5/25/2009

When doctors get sick

Life has these strange ways of reminding us that it still exists within every fragment of our bodies, and we can't ever get away with not participating in its horrible little games. 

It only takes a single, unexpected text, an hour before an examination to pull you back into reality- which so easily fails to possess weary souls:

'I need u 2 pick Ash up frm school. Dad has been admitted into QMC'

With a lack of response to calls and texts back, we can only spend the next 4 hours convincing ourselves that we never got that message. That we could still remember the Broadbent Filter Model of Attention within the half hour left of this exam, and that we can always be stronger than we feel. Nothing seems real, and the car ride home from school will inevitably be a hopeless, dewy-eyed Pokémon discussion.

Back home, one car may sit unusually complacent on the drive, so that little boys can smile at the sight of it and gush 'Dad's home'. It is difficult to understand what sort of introspections a 7 yr old may have, when 7 years have been and gone where Dads are never home before 7pm. 

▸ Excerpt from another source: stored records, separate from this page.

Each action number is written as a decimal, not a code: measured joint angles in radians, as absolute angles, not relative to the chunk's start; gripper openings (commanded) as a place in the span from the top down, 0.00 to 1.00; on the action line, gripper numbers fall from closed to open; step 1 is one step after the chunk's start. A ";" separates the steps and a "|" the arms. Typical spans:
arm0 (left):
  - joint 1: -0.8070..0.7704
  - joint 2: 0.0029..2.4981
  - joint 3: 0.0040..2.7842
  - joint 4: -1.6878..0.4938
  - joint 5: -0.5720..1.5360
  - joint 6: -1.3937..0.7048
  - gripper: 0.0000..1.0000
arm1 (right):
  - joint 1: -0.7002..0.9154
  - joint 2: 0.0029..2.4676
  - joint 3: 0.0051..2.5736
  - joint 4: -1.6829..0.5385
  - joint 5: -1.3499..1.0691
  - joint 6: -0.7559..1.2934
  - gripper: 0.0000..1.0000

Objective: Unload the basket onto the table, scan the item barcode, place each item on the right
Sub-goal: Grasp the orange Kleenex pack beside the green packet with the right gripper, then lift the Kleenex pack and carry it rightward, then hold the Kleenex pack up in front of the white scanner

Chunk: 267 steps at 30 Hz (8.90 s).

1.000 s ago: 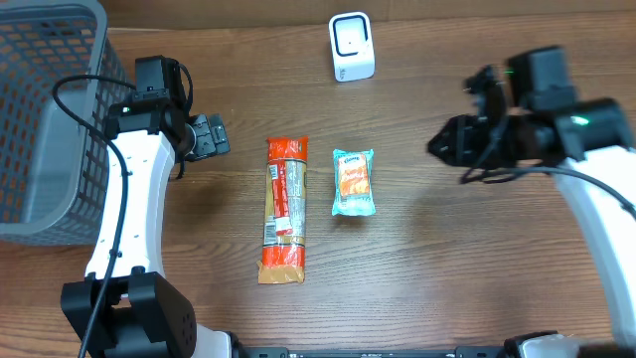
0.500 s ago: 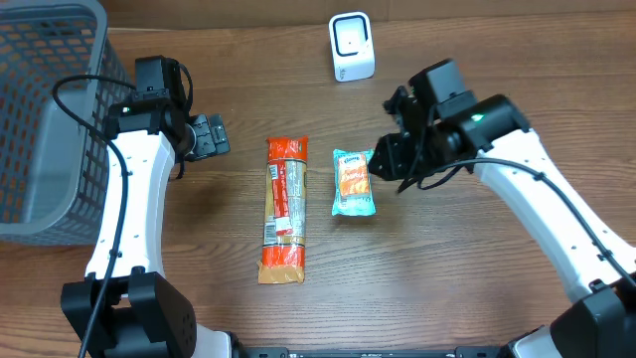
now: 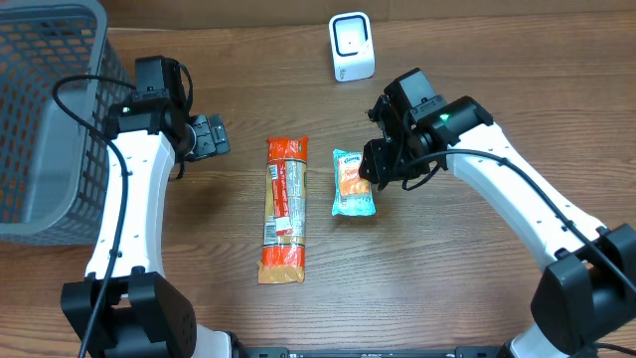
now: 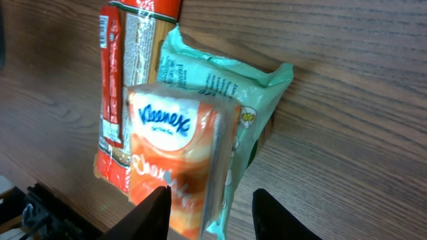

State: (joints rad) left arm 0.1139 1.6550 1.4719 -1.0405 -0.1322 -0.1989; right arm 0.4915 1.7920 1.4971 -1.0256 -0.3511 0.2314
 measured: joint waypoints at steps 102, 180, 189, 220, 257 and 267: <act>0.114 1.655 1.472 -1.040 -0.132 -0.199 0.00 | 0.506 1.805 1.464 -0.984 -0.390 0.313 0.69; 0.114 1.655 1.472 -1.040 -0.132 -0.199 0.00 | 0.375 1.682 1.400 -0.899 -0.711 0.244 0.96; 0.114 1.655 1.472 -1.040 -0.132 -0.199 0.00 | 0.218 1.648 1.400 -0.920 -1.366 0.079 0.96; 0.114 1.655 1.472 -1.040 -0.132 -0.199 0.00 | -0.041 1.128 1.401 -1.002 -1.536 0.027 0.96; 0.114 1.655 1.472 -1.041 -0.132 -0.199 0.00 | -0.041 1.148 1.401 -1.287 -1.019 0.030 0.96; 0.114 1.655 1.472 -1.040 -0.132 -0.199 0.00 | -0.032 1.221 1.401 -1.304 -0.768 0.031 0.96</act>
State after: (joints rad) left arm 0.1139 1.6550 1.4719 -1.0405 -0.1322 -0.1989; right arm -0.0319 1.2213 1.4006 -1.3045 -0.7685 0.0311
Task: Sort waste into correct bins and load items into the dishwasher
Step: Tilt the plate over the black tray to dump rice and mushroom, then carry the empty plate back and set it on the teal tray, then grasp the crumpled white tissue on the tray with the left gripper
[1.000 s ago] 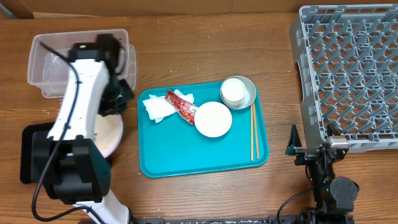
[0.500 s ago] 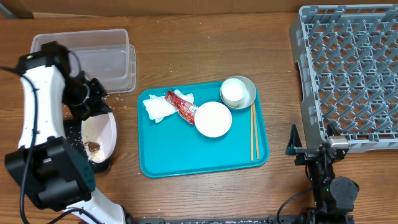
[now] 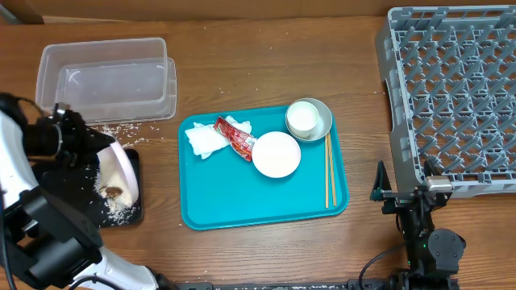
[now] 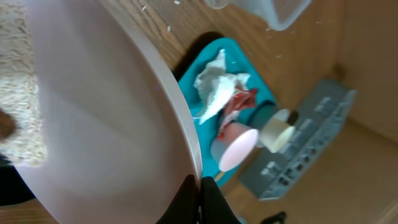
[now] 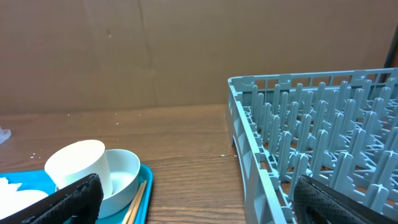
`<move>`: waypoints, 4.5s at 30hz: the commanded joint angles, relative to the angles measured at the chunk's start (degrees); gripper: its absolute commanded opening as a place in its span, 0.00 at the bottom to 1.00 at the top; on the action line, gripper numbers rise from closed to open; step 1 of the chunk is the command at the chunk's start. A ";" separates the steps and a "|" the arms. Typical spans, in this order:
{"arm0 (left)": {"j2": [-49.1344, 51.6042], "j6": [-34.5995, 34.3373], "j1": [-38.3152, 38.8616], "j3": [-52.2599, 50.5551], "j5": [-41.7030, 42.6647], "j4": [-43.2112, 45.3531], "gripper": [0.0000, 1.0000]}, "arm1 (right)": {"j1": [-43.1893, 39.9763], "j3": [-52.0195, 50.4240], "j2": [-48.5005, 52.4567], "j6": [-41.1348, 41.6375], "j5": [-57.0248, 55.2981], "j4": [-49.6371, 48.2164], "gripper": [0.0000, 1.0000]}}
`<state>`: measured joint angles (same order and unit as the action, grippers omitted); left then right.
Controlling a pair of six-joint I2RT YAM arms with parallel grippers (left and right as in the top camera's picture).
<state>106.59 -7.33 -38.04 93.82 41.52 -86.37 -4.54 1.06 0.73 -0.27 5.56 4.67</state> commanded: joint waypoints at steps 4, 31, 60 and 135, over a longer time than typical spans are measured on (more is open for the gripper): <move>-2.14 9.05 -5.77 1.31 15.45 -3.06 0.04 | -0.37 -0.59 -0.57 -0.39 -0.35 -0.24 1.00; -2.03 23.30 -15.10 1.07 26.25 -10.49 0.04 | -0.37 -0.59 -0.57 -0.39 -0.35 -0.26 1.00; -23.34 -12.68 55.69 -3.87 -21.84 -0.74 0.04 | -0.37 -0.59 -0.57 -0.39 -0.35 -0.26 1.00; 0.07 -29.53 57.46 -11.39 -53.53 25.59 0.83 | -0.37 -0.59 -0.57 -0.37 -0.35 -0.26 1.00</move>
<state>104.14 -37.15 21.91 82.65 -11.03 -60.62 -4.51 1.06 0.73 -0.25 5.54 4.67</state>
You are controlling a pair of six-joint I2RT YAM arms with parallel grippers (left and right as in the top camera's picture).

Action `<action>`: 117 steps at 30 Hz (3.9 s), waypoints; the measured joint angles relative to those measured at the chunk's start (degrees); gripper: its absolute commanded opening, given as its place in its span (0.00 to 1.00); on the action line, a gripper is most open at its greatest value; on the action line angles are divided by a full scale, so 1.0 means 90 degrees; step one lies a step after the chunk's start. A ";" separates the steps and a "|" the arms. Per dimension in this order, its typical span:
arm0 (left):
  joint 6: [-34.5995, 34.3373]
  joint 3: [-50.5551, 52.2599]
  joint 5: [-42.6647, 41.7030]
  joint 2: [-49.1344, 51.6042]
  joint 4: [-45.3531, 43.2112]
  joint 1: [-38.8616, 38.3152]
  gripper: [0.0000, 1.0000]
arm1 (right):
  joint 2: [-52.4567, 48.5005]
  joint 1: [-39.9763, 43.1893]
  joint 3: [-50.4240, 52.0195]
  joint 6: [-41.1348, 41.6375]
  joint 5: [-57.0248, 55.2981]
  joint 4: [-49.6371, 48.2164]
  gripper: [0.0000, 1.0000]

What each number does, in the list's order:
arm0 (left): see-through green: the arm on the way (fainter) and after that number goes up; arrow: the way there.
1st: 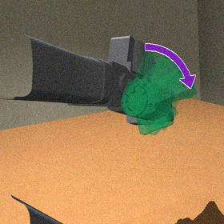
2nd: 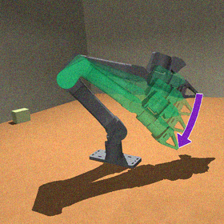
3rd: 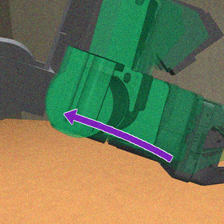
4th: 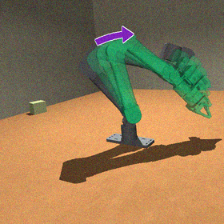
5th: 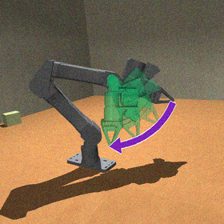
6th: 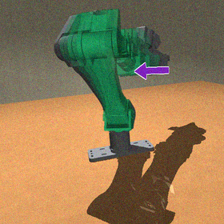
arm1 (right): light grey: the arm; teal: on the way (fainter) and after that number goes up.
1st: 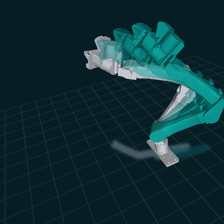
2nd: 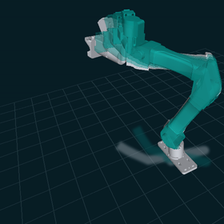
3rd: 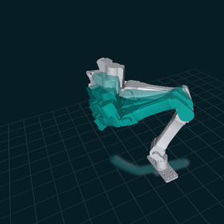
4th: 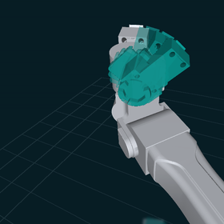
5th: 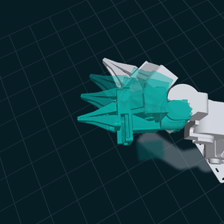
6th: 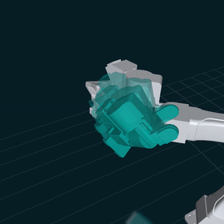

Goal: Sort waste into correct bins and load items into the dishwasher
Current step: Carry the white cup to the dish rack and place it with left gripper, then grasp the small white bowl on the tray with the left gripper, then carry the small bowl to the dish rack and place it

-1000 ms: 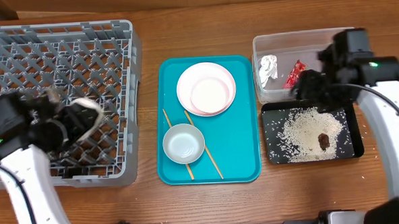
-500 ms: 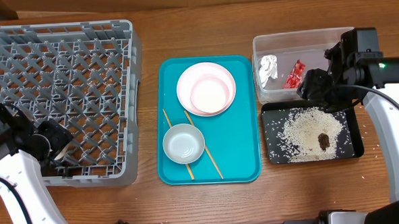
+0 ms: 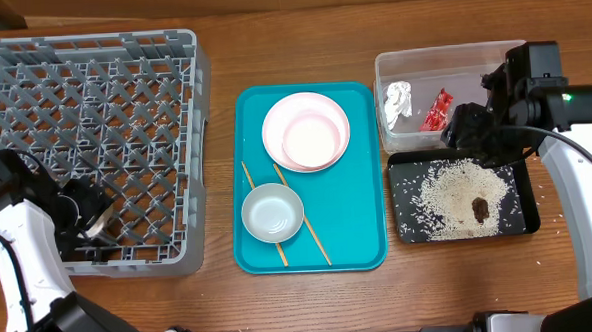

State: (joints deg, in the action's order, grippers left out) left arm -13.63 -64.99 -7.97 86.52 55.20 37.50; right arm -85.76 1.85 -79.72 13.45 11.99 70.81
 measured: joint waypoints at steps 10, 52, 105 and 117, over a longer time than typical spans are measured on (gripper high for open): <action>0.0005 -0.0002 -0.0430 0.0029 0.0078 -0.0019 1.00 | 0.0000 0.0000 0.0000 0.0000 0.0002 0.0041 0.63; 0.0194 -0.0202 -0.0129 0.1678 -0.0328 -0.7966 0.27 | 0.0000 0.0000 0.0000 -0.0022 -0.0002 0.0211 0.76; 0.0503 -0.2749 0.0469 0.0075 0.0865 -0.5838 0.04 | 0.0000 0.0000 0.0000 -0.0019 -0.0002 0.0304 0.75; 0.2722 -0.2773 -0.3099 0.0546 0.1030 -0.2565 0.04 | 0.0000 0.0000 0.0000 -0.0019 -0.0002 0.0306 0.75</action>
State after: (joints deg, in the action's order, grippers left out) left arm 10.87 -89.95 -35.86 91.44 64.47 14.41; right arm -85.76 1.85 -79.72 13.28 11.97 73.56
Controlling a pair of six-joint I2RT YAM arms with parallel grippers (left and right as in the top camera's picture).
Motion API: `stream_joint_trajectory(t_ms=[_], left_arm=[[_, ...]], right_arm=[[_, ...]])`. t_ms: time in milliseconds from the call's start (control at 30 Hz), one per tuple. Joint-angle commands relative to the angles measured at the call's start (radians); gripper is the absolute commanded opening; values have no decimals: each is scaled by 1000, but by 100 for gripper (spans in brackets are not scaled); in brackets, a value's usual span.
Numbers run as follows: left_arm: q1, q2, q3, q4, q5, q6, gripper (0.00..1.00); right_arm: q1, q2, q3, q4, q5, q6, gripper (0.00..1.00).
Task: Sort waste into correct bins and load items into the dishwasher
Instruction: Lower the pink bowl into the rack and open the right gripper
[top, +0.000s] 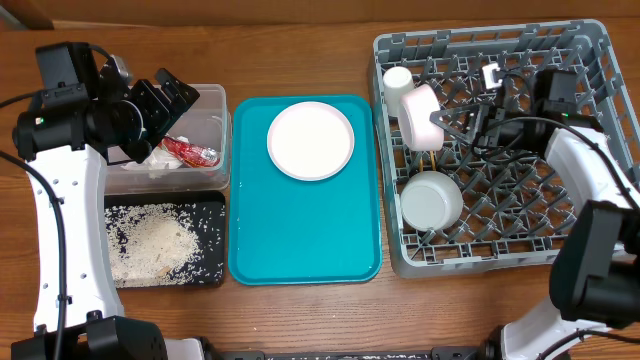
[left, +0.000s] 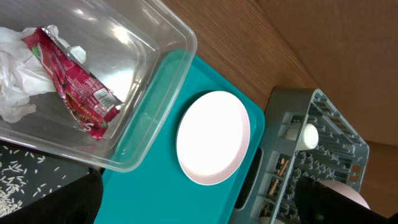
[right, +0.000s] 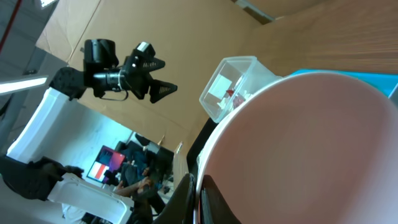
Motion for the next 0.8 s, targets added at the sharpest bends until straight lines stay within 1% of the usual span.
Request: stream_joint_trajectory(t_ms=[0,67,133,433,600,767], left_arm=[[2,3,17,1,8,2,100],[2,4,17,1,8,2,100],[2,3,17,1,8,2,100],[2,3,17,1,8,2,100],[2,3,17,1,7,2,100],[2,3,17,1,7,2,100]], right_arm=[[32,19,-1,60,-39,-2,4],[45,19,-1,122,-39,44,4],[52,19,-1,134,-39,47,4],[64,19,-4,140,-38,45,4],[64,20,-6,137,11,43,4],[62,20,-6,137,18,42,4]])
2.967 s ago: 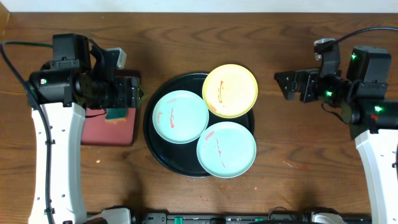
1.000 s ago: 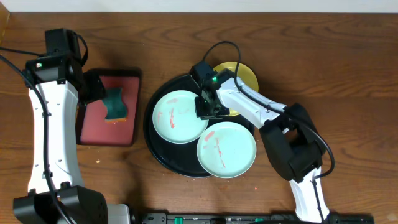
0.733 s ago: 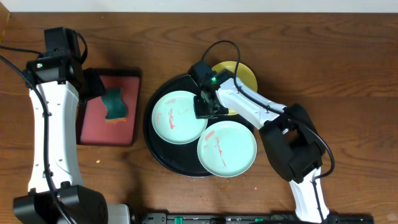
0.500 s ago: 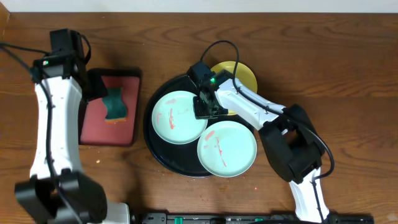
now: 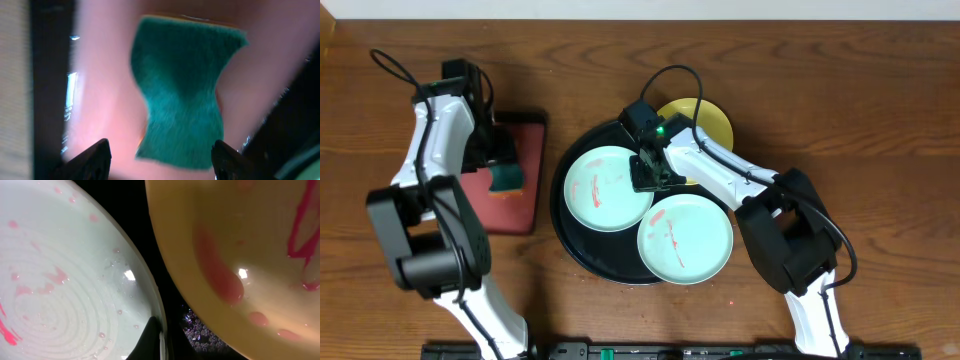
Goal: Clean dirty plates on tray and stack at the side
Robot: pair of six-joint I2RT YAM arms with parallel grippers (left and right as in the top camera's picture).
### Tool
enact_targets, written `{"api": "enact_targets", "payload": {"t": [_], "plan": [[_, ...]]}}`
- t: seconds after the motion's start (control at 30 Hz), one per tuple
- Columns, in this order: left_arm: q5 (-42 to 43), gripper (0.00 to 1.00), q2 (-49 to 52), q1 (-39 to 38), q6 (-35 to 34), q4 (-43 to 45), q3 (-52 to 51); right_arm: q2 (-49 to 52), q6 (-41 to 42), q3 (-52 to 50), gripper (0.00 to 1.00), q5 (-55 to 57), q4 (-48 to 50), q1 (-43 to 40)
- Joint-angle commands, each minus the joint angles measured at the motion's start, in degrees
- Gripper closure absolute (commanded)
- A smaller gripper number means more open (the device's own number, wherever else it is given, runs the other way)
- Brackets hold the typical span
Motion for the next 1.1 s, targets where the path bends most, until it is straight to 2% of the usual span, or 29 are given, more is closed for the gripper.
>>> {"api": "enact_targets", "payload": {"t": [0.0,0.2,0.4,0.47,0.53,0.6,0.77,1.07], "plan": [[3.52,0.36,3.61,0.2,-0.7,1.14,-0.83,1.57,-1.42,-0.44,0.98,1.11,0.26,1.25],[4.57,0.4,7.56,0.2,-0.46,4.87,-0.83,1.57,-1.44,-0.44,0.98,1.29,0.24,1.25],[4.55,0.55,8.31,0.2,-0.02,7.78,-0.83,1.57,-1.44,-0.44,0.96,1.51,0.42,1.27],[4.52,0.64,8.31,0.2,-0.02,8.2,-0.83,1.57,-1.44,-0.44,0.96,1.51,0.39,1.27],[4.52,0.81,8.31,0.2,-0.04,8.31,-0.83,1.57,-1.44,-0.44,0.96,1.55,0.39,1.25],[4.52,0.92,8.31,0.2,-0.07,8.28,-0.83,1.57,-1.44,-0.44,0.96,1.77,0.39,1.25],[4.52,0.92,8.22,0.2,-0.07,6.88,-0.17,1.57,-1.44,-0.44,0.97,2.36,0.17,1.36],[5.27,0.93,3.58,0.17,-0.07,-3.1,6.51,1.57,-1.42,-0.44,0.99,2.32,0.0,1.31]]}}
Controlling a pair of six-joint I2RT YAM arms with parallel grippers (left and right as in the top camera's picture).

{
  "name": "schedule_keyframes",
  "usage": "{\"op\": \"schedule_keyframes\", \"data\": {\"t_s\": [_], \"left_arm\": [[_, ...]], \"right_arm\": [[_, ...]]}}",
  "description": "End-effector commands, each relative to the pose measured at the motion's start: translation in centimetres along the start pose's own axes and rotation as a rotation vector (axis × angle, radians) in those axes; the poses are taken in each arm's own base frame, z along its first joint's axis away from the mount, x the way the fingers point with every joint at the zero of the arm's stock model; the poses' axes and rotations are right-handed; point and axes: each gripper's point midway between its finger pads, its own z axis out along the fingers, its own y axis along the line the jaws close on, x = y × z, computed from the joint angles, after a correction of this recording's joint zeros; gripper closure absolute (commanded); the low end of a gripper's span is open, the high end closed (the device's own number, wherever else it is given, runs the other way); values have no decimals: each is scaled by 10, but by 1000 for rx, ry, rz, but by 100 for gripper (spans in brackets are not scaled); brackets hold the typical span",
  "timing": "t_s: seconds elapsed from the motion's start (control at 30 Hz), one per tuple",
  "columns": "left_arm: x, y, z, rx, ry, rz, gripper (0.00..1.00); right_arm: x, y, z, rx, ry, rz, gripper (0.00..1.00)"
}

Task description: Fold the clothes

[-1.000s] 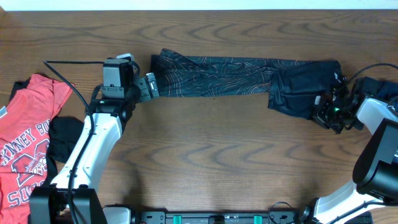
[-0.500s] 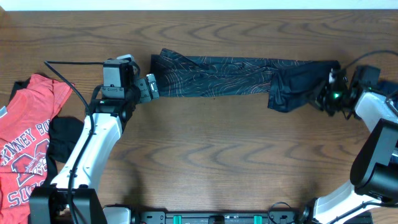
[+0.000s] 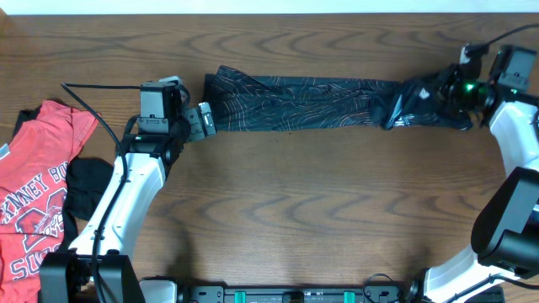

When we turn around, and suggest to them that the car has never moved off the drive from morning, there is only something short of a simper and a quick glance back in the vehicle's direction as a response.

An hour or two may pass before someone puts forward the suggestion that an outing to the hospital is a very good idea after tea and biscuits. They drive, they visit, they sit, they exchange a kiss or two and then they leave. Car rides home can be nothing more than creative silence.

On arriving, we may sit out in the dusk with a face wet from silent tears, and tremble, holding the hopelessly brave, while they cry indecipherability onto the lapel of an equally affected other. 

But we can see our luck, when it is reflected on the windows in the front porch, showing the difference that lies between losing something, and being reminded of how much there is to lose.  

The patient can only be grateful for the luck that is felt through the endoscopic instruments reaching down their throats, sourcing the pain. There's a sweet familiarity to these techniques; the imaging, the precision, the countless research meetings, the computer, purging with clips of the convoluting gastrointestinal tracts. There's a pain that they get used to making a living out of in starch white coats, that they never imagine could plant itself in seemingly capable bodies. And seeing their colleagues look on, diagnose and discuss, while their own body has shown the signs of disintegration, is enough to shake them all into the reality that provides their bread and butter. The reality that they will all be in someday, lying on the white beds, breathing the white air and hoping that they will be cared for by someone as competent as themselves.